▶ _WHAT YOU SHOULD DO_: Set every record down verbatim and omit the pictures.

▶ _INPUT_:
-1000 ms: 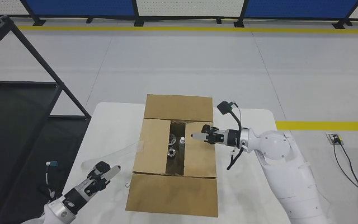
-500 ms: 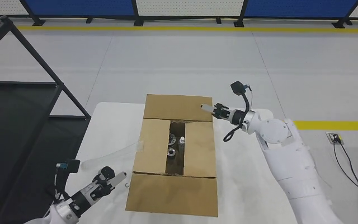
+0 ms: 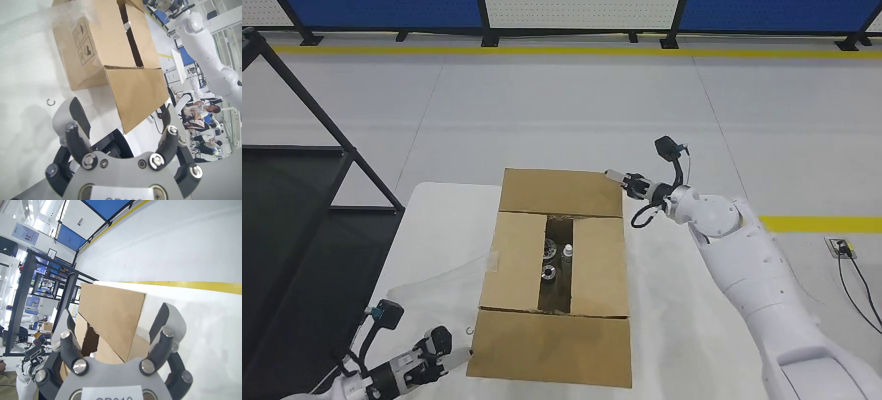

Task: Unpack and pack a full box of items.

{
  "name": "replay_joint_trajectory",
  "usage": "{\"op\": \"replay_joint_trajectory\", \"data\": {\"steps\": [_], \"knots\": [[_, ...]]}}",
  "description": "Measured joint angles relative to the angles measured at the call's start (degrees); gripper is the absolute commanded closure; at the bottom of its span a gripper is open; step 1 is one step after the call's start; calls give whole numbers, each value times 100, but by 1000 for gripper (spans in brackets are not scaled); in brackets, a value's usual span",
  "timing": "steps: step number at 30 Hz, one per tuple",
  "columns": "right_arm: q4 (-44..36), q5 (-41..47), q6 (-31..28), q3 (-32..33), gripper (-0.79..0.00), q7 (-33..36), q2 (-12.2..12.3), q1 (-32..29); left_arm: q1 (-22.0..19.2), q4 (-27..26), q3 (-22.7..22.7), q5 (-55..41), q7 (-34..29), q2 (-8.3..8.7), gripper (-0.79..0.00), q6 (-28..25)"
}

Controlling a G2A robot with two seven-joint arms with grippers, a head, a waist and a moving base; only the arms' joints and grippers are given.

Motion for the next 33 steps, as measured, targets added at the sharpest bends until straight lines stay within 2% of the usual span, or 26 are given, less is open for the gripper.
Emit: {"op": "replay_joint_trajectory", "data": {"steps": [5, 13, 23, 33], "knots": [[658, 305, -295, -121, -785, 305, -166, 258, 7, 94, 103, -68, -336, 69, -785, -156], [1153, 842, -866, -77, -785, 970, -283, 499, -15, 140, 401, -102, -677, 159, -785, -273], [1287, 1150, -1427, 82, -785, 1308, -204, 594, 28, 33, 668, -201, -499, 236, -785, -345], [1028, 1243, -1831, 190, -785, 1568, -71, 542, 40, -163, 711, -582, -50, 292, -785, -310]]}}
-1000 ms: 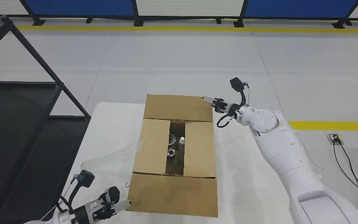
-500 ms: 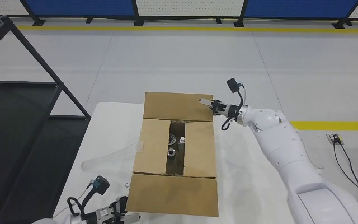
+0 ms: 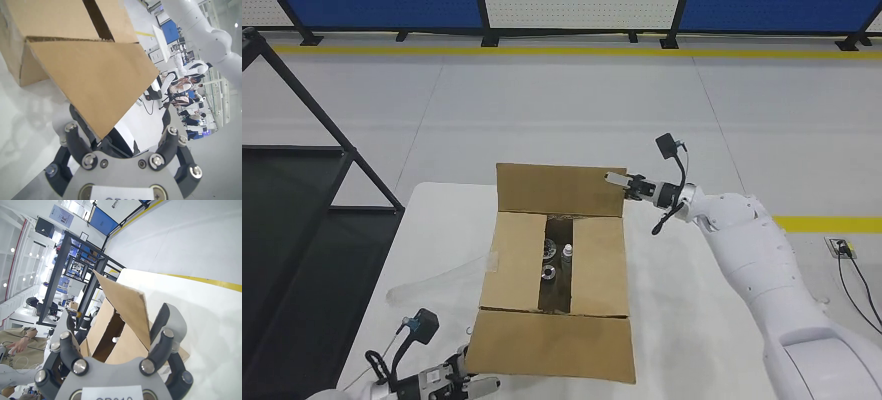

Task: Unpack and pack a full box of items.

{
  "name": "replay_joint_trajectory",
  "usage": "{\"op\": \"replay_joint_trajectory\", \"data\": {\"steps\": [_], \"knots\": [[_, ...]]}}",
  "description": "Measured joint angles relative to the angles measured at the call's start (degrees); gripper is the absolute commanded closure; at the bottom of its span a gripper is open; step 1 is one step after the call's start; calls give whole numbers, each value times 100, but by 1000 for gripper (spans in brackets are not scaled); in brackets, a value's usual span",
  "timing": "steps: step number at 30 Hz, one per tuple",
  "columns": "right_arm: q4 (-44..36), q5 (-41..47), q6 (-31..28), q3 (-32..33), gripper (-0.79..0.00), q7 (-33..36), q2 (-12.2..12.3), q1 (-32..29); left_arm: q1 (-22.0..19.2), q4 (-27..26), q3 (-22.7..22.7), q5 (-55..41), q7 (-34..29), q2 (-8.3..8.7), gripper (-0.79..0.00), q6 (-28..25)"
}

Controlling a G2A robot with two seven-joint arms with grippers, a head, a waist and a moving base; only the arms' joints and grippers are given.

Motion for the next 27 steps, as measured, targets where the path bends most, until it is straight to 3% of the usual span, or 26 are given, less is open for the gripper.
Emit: {"op": "replay_joint_trajectory", "data": {"steps": [9, 16, 22, 27], "knots": [[-654, 30, -270, 61, -785, 330, 136, -167, -124, -542, 44, -218, 416, 43, -785, 178], [-1562, -106, -151, 91, -785, 626, 279, -486, -477, -713, 335, 396, 1137, 43, -785, 821], [-2616, -129, 238, 246, -785, 1050, 470, -942, -853, -688, 756, 1069, 1789, 25, -785, 1306], [-3498, -173, 893, 352, -785, 1463, 611, -1304, -1252, -496, 1150, 1266, 2132, 0, -785, 1809]]}}
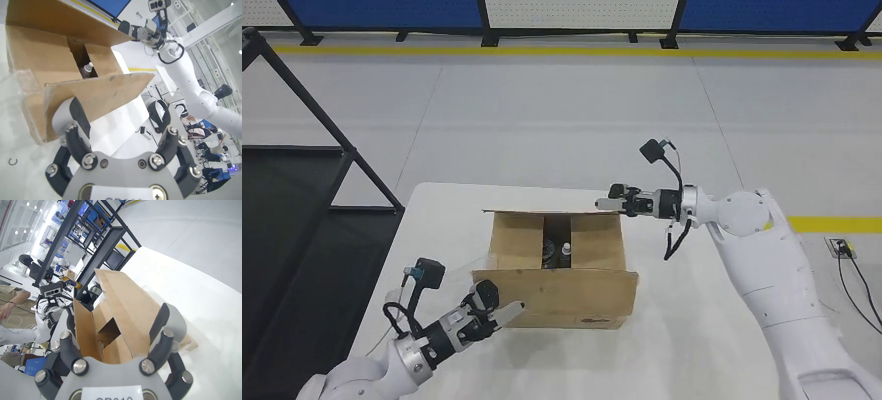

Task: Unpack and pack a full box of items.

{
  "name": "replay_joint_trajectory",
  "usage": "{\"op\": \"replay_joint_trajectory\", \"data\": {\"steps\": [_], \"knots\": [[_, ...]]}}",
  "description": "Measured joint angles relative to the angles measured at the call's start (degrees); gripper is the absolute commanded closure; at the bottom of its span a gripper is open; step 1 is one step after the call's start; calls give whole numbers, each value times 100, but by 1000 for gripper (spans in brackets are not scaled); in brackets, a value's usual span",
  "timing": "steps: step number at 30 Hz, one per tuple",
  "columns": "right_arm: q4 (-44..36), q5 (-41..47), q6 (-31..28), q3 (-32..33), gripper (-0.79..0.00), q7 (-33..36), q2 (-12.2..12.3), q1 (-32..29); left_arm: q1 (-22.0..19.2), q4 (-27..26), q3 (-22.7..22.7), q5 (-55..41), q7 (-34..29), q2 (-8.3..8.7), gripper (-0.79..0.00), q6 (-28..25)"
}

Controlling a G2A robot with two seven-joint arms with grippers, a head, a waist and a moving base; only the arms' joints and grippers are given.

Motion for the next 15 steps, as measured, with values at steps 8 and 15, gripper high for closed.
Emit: {"op": "replay_joint_trajectory", "data": {"steps": [8, 15], "knots": [[-500, -60, 693, -42, -785, 272, 61, -163, -246, 114, 244, 224, 233, -16, -785, 325], [-500, -56, 689, -44, -785, 266, 60, -166, -243, 116, 242, 219, 233, -15, -785, 324]]}}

▶ _EXERCISE RESPONSE_:
-1000 ms: 
-500 ms: 
+0 ms: 

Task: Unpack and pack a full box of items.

{
  "name": "replay_joint_trajectory",
  "usage": "{\"op\": \"replay_joint_trajectory\", \"data\": {\"steps\": [_], \"knots\": [[_, ...]]}}",
  "description": "Measured joint angles relative to the angles measured at the call's start (degrees); gripper is the absolute commanded closure; at the bottom of its span a gripper is open; step 1 is one step after the call's start; calls give whole numbers, each value times 100, but by 1000 for gripper (spans in brackets are not scaled); in brackets, a value's usual span",
  "timing": "steps: step number at 30 Hz, one per tuple",
  "columns": "right_arm: q4 (-44..36), q5 (-41..47), q6 (-31..28), q3 (-32..33), gripper (-0.79..0.00), q7 (-33..36), q2 (-12.2..12.3), q1 (-32..29); left_arm: q1 (-22.0..19.2), q4 (-27..26), q3 (-22.7..22.7), q5 (-55..41), q7 (-34..29), q2 (-8.3..8.7), gripper (-0.79..0.00), q6 (-28..25)"
}

Controlling a G2A robot with two seven-joint arms with grippers, a head, a waist and a moving base; only the arms' joints and grippers are given.

Motion for the next 33 steps, as measured, targets added at the sharpest bends until straight lines stay within 2% of the usual span, or 26 are given, less is open for the gripper.
Emit: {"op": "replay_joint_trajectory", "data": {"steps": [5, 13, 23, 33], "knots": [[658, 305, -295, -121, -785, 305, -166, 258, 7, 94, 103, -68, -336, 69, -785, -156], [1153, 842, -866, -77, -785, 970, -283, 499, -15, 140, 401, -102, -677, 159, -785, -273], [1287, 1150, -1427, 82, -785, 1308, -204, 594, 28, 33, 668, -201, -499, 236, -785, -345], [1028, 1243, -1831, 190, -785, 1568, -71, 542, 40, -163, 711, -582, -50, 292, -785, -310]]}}
-1000 ms: 
-500 ms: 
+0 ms: 

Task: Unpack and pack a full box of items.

{
  "name": "replay_joint_trajectory",
  "usage": "{\"op\": \"replay_joint_trajectory\", \"data\": {\"steps\": [_], \"knots\": [[_, ...]]}}",
  "description": "Measured joint angles relative to the angles measured at the call's start (degrees); gripper is the absolute commanded closure; at the bottom of its span a gripper is open; step 1 is one step after the call's start; calls give whole numbers, each value times 100, but by 1000 for gripper (spans in brackets are not scaled); in brackets, a value's usual span",
  "timing": "steps: step number at 30 Hz, one per tuple",
  "columns": "right_arm: q4 (-44..36), q5 (-41..47), q6 (-31..28), q3 (-32..33), gripper (-0.79..0.00), q7 (-33..36), q2 (-12.2..12.3), q1 (-32..29); left_arm: q1 (-22.0..19.2), q4 (-27..26), q3 (-22.7..22.7), q5 (-55..41), q7 (-34..29), q2 (-8.3..8.7), gripper (-0.79..0.00), q6 (-28..25)"
}

Controlling a G2A robot with two seven-joint arms with grippers, a head, a waist and a moving base; only the arms' joints and grippers are given.

Motion for the next 27 steps, as measured, targets where the path bends most, until it is straight to 3% of the usual span, or 26 are given, less is open for the gripper.
Emit: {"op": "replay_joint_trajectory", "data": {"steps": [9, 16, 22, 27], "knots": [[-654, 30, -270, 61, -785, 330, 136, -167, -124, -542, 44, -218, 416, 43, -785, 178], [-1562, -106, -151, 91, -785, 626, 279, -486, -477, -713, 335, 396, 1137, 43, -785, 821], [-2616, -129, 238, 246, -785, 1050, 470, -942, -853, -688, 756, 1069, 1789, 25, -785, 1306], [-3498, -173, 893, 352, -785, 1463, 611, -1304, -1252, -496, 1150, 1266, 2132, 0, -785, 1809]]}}

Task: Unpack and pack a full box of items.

{
  "name": "replay_joint_trajectory",
  "usage": "{\"op\": \"replay_joint_trajectory\", \"data\": {\"steps\": [_], \"knots\": [[_, ...]]}}",
  "description": "Measured joint angles relative to the angles measured at the call's start (degrees); gripper is the absolute commanded closure; at the bottom of its span a gripper is open; step 1 is one step after the call's start; calls give whole numbers, each value times 100, but by 1000 for gripper (spans in brackets are not scaled); in brackets, a value's usual span",
  "timing": "steps: step number at 30 Hz, one per tuple",
  "columns": "right_arm: q4 (-44..36), q5 (-41..47), q6 (-31..28), q3 (-32..33), gripper (-0.79..0.00), q7 (-33..36), q2 (-12.2..12.3), q1 (-32..29); left_arm: q1 (-22.0..19.2), q4 (-27..26), q3 (-22.7..22.7), q5 (-55..41), q7 (-34..29), q2 (-8.3..8.7), gripper (-0.79..0.00), q6 (-28..25)"
}

Controlling a G2A robot with two seven-joint arms with grippers, a head, a waist and a moving base; only the arms' joints and grippers are given.

Motion for the next 15 steps, as measured, with values at steps 8 and 15, gripper high for closed.
Emit: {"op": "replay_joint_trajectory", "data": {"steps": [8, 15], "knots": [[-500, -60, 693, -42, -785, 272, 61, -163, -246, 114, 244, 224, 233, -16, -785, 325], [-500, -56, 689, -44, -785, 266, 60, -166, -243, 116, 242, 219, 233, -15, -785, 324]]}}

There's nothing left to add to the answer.